Today Hyperledger part of the Linux Foundation announced the release of the latest version of enterprise blockchain Hyperledger Fabric 1.4 LTS. The LTS stands for long term support and is Fabric’s first such release. Commonly with operating systems and major software distributions particular versions are badged as LTS which means security patches are released for that version even after new versions with added features become available.

This is important in a production environment when upgrading to new versions involves a lot of work to adapt code. Particularly if developers don’t necessarily want to take advantage of new features quite yet. Hence Hyperledger is committing to release patches for Hyperledger Fabric 1.4 until 10 January 2020. By LTS standards, a year is quite short, but blockchain is a fast moving sector. Linux versions are typically supported for five years and major software frameworks for roughly two years.

One area that Hyperledger has received a little flak is the serviceability for a production environment. Most servers store logs of key activities and the ability to interrogate these logs is critical for debugging issues. Hence Fabric 1.4 includes enhanced logging, health checks and operational metrics. The team referred to the serviceability as a “giant leap forward” in the announcement.

Previous versions of Fabric included an SDK and chaincode for Node.js the popular server-side javascript scripting framework. The programming model for both of these has a major upgrade so that developers can focus more on the application logic rather than needing to delve deep into the nitty-gritty.
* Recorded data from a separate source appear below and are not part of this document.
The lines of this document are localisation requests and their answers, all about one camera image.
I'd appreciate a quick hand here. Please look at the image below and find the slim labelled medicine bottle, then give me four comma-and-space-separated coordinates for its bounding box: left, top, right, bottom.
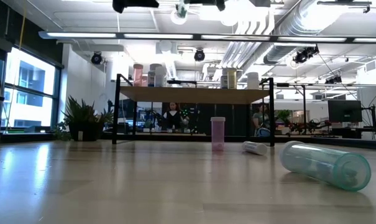
241, 141, 268, 156

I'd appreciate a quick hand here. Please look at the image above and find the translucent green medicine vial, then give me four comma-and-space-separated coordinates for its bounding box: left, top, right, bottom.
279, 140, 372, 192

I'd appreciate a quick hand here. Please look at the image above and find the long light bar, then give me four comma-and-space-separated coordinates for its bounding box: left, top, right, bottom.
38, 30, 376, 45

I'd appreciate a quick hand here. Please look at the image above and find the round white ceiling lamp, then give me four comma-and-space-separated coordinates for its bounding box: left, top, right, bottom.
170, 9, 188, 26

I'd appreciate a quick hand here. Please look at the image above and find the black ceiling spotlight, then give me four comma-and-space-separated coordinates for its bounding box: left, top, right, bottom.
193, 49, 206, 62
292, 45, 320, 65
90, 51, 103, 65

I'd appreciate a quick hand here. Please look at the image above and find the person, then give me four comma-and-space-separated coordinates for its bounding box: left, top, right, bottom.
162, 101, 190, 131
252, 103, 272, 137

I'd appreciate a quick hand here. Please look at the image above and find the green background plant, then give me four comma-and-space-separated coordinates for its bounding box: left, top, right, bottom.
276, 108, 293, 127

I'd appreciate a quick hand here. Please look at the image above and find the potted succulent plant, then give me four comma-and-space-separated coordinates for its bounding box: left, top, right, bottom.
52, 95, 114, 142

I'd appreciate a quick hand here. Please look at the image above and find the large window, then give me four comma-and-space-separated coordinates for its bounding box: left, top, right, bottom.
0, 46, 63, 131

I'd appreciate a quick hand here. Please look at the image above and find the blue bag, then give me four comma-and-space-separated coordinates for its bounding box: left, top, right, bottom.
255, 126, 272, 138

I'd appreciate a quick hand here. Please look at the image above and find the black computer monitor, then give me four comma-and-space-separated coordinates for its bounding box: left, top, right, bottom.
327, 100, 363, 123

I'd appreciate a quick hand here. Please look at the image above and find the silver ventilation duct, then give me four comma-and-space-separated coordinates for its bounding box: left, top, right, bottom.
262, 0, 350, 65

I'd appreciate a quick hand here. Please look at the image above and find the wooden shelf black metal frame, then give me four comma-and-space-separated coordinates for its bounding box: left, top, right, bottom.
112, 73, 275, 147

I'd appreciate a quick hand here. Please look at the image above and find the black aluminium table frame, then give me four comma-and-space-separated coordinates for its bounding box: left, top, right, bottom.
0, 131, 376, 151

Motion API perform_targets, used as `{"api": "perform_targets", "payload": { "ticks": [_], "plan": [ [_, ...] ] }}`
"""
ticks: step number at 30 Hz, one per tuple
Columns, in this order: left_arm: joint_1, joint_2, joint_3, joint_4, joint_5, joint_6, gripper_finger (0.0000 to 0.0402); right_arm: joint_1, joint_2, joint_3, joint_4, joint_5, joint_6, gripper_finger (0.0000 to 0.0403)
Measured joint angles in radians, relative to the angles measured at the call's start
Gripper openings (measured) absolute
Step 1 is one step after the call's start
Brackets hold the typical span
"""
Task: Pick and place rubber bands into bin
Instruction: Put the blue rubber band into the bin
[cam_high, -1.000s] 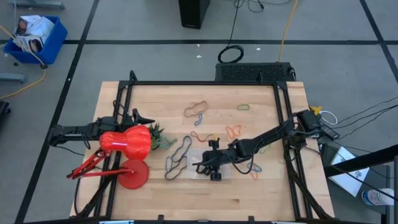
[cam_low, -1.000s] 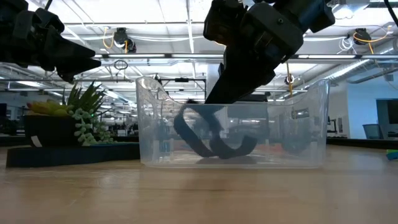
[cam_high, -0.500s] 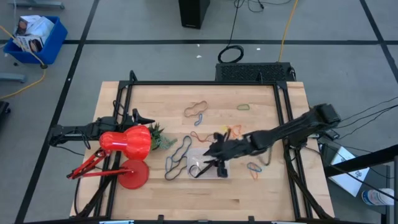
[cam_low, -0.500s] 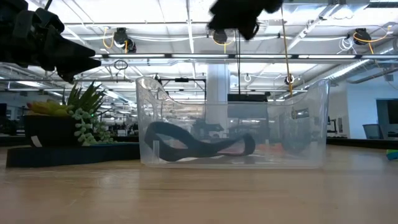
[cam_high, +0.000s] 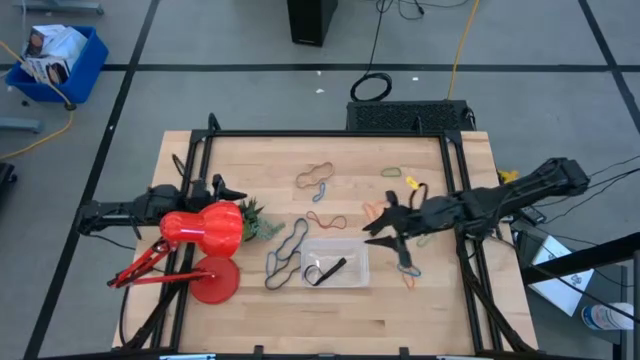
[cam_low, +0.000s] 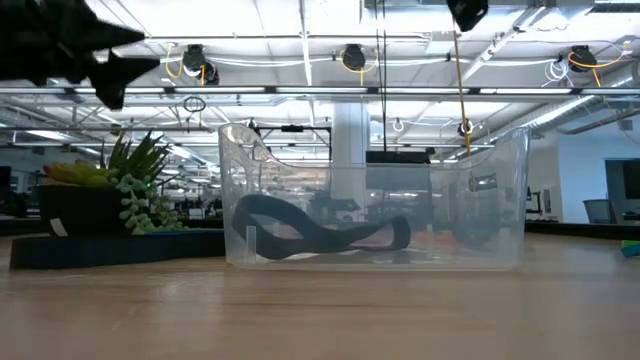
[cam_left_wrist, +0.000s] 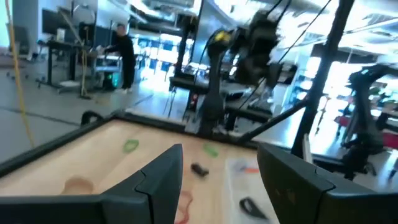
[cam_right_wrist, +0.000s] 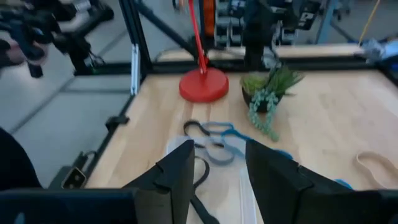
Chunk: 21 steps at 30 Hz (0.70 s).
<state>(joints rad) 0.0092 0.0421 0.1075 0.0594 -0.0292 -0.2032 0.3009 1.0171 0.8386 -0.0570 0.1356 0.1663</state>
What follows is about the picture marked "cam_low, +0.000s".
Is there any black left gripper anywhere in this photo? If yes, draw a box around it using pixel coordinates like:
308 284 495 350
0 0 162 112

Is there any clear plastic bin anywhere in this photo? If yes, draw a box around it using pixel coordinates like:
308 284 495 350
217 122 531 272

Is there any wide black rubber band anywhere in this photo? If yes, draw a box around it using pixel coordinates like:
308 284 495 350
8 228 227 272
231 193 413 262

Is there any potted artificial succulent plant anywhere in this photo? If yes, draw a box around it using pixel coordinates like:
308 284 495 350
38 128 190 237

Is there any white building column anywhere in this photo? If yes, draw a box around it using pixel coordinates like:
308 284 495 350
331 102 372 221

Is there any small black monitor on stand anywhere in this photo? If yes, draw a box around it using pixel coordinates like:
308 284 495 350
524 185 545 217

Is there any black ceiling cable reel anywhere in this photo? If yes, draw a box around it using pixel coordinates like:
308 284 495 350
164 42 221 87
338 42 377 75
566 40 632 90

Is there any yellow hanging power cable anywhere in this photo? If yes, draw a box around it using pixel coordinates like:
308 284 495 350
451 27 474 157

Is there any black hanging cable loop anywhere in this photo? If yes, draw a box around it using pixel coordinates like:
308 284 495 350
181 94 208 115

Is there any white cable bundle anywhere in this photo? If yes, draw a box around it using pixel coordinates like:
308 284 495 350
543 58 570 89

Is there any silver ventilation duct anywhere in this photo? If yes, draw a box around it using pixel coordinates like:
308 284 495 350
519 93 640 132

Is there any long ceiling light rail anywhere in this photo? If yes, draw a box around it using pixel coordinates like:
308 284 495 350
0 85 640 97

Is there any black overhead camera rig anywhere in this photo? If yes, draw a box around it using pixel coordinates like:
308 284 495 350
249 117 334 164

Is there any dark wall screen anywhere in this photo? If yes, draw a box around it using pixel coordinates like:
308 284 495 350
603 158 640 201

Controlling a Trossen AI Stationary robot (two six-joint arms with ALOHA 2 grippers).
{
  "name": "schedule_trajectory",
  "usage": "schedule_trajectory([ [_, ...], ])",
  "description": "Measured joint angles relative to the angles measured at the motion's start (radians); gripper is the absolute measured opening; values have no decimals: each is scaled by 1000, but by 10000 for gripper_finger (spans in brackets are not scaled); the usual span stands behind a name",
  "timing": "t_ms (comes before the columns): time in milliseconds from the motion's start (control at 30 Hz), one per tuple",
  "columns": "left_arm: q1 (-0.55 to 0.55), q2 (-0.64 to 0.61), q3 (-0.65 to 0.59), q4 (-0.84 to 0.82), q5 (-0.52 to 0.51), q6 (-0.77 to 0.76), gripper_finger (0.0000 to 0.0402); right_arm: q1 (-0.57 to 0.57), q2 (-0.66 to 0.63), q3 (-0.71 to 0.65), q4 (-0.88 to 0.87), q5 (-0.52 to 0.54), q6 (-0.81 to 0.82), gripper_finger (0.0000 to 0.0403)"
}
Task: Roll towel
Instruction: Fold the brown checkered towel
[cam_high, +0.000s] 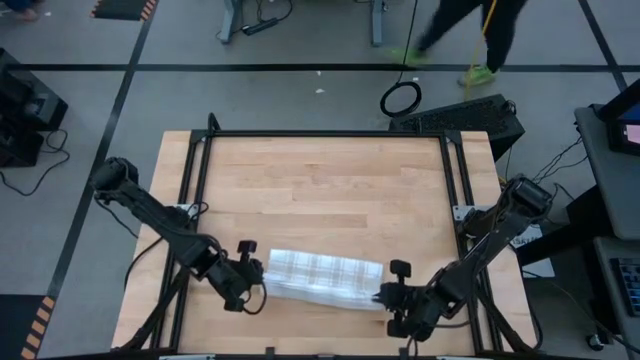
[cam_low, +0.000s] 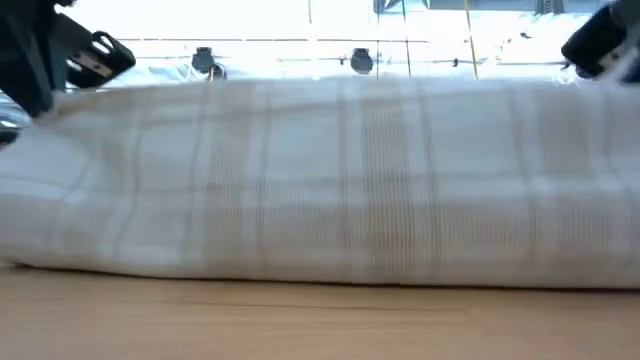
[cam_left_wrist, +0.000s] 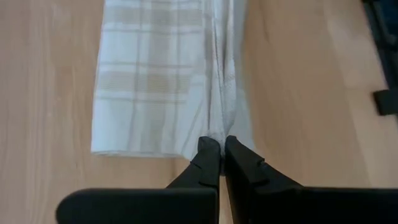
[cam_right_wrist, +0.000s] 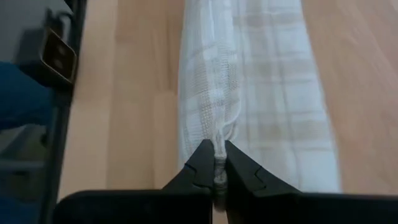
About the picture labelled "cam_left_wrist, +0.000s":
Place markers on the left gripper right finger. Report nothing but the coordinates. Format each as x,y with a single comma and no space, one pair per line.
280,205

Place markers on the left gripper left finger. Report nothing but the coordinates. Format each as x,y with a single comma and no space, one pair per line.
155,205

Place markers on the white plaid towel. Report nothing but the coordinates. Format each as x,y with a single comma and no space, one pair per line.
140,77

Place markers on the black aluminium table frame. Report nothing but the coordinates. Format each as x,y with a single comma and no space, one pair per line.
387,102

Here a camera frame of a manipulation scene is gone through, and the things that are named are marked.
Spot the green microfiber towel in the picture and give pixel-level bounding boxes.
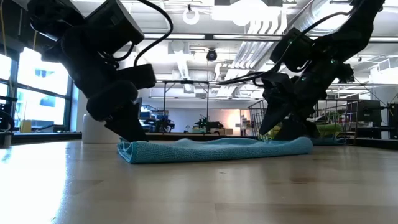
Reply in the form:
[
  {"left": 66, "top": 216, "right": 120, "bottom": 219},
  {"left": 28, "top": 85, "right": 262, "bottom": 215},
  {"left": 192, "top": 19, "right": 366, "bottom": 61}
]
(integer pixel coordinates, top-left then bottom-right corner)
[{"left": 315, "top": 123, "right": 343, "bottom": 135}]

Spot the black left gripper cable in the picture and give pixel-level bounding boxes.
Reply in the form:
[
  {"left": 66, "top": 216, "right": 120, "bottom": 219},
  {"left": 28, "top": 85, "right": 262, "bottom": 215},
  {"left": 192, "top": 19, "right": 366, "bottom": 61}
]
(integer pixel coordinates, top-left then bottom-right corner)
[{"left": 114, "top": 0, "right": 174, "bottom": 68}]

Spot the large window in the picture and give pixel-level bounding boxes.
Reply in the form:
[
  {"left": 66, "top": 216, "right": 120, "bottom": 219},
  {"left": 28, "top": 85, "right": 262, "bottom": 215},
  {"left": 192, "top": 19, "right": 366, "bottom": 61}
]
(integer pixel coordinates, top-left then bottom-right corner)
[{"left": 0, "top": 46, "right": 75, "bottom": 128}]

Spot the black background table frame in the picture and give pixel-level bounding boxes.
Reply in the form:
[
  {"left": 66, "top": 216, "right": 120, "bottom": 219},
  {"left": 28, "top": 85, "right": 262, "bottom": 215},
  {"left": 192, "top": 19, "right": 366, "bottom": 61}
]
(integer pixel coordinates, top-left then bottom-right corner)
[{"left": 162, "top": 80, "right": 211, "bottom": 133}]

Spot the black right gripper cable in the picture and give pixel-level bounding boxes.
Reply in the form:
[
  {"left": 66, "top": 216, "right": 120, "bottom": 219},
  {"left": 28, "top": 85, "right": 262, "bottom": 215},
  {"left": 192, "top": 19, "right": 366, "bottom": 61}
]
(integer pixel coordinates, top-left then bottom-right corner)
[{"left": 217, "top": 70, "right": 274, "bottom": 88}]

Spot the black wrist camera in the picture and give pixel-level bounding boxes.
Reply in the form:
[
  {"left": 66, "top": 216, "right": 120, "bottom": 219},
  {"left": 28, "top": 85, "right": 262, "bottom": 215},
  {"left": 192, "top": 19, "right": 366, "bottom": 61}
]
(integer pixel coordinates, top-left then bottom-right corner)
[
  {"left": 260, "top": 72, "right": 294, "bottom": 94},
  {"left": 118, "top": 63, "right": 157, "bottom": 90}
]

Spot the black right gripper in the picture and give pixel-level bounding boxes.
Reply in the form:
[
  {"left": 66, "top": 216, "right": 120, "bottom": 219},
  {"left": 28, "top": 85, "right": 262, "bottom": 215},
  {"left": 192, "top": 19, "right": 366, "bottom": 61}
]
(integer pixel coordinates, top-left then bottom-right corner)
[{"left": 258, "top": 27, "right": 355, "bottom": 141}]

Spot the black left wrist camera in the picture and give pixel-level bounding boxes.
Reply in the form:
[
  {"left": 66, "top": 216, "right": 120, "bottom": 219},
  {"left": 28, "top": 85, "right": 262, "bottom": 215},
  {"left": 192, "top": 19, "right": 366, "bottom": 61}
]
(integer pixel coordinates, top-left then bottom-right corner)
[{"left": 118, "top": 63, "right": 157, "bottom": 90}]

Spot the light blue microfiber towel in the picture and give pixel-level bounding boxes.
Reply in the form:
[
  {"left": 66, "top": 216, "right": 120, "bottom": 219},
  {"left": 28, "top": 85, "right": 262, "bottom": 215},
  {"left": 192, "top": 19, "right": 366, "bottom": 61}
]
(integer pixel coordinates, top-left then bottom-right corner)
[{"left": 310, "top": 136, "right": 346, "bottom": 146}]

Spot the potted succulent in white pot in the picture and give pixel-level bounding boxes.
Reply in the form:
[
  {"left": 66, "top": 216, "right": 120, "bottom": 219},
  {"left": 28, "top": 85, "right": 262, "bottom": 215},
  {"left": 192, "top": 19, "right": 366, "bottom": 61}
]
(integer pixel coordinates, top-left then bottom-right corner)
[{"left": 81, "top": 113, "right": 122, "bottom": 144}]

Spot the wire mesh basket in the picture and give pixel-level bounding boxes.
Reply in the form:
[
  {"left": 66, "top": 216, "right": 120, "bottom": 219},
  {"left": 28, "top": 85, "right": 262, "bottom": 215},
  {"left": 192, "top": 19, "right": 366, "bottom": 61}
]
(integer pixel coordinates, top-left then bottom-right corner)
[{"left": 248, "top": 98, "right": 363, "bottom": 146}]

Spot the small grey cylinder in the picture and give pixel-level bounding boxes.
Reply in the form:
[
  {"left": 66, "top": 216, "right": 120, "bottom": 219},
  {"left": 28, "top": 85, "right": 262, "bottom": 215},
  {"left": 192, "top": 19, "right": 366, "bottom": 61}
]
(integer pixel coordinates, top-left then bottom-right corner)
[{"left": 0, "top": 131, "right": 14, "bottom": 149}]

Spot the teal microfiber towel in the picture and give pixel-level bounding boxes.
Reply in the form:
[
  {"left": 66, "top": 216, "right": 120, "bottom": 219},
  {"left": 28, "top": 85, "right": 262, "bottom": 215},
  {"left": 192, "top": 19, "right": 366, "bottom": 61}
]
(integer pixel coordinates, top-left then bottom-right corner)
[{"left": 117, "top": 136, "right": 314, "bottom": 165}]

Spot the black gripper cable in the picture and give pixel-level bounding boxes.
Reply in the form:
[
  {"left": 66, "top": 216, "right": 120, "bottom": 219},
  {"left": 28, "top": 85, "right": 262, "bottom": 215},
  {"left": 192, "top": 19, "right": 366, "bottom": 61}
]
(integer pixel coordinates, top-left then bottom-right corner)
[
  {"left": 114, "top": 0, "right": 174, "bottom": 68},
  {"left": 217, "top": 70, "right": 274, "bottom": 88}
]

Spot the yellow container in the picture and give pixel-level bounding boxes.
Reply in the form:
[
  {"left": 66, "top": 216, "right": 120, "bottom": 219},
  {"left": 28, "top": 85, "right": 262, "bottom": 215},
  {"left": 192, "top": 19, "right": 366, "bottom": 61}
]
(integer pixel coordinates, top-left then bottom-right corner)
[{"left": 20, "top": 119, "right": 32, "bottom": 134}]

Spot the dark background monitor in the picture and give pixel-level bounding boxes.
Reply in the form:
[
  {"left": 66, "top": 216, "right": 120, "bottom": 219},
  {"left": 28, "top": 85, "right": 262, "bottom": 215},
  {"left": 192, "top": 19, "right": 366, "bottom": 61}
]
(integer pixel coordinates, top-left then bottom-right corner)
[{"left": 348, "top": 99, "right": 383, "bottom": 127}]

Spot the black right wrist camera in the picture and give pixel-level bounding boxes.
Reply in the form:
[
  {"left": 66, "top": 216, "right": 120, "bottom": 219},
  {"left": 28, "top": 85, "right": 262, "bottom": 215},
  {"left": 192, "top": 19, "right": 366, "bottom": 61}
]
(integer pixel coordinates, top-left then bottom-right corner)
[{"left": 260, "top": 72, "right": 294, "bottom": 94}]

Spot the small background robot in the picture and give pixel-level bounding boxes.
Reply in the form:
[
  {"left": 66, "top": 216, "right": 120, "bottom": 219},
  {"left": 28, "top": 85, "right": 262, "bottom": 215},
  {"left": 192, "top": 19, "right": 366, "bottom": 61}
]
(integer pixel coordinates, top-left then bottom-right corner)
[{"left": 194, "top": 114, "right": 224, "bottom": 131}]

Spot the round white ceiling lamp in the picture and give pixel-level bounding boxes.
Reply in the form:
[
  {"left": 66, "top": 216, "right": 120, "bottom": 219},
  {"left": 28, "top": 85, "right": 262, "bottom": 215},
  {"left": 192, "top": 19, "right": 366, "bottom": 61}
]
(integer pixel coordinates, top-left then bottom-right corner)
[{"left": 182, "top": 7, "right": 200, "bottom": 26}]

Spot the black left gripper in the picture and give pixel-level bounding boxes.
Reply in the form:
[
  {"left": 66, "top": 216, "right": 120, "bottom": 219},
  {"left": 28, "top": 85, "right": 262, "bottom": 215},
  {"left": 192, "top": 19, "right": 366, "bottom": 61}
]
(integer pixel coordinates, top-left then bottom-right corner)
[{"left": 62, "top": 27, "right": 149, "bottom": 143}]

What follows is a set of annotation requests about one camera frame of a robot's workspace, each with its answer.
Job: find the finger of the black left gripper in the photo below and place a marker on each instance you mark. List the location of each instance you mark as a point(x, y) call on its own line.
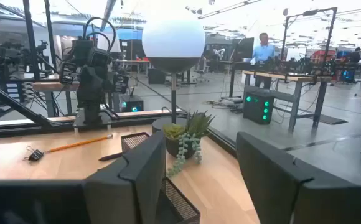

Additionally, 1.4 features privacy enhancements. Latecomers added to private data collections can now retrieve private data for historical transactions which they’re entitled to see. And client access control is now automatically enforced within chaincode by a simple configuration without the need to write specific code.

The race is on

Hyperledger version 2.0 is expected in the Spring. It includes major features such as enhanced support for tokens and atomic swaps. Plus there’s an additional consensus mechanism – Raft – being added to existing consensus options Solo and Kafka.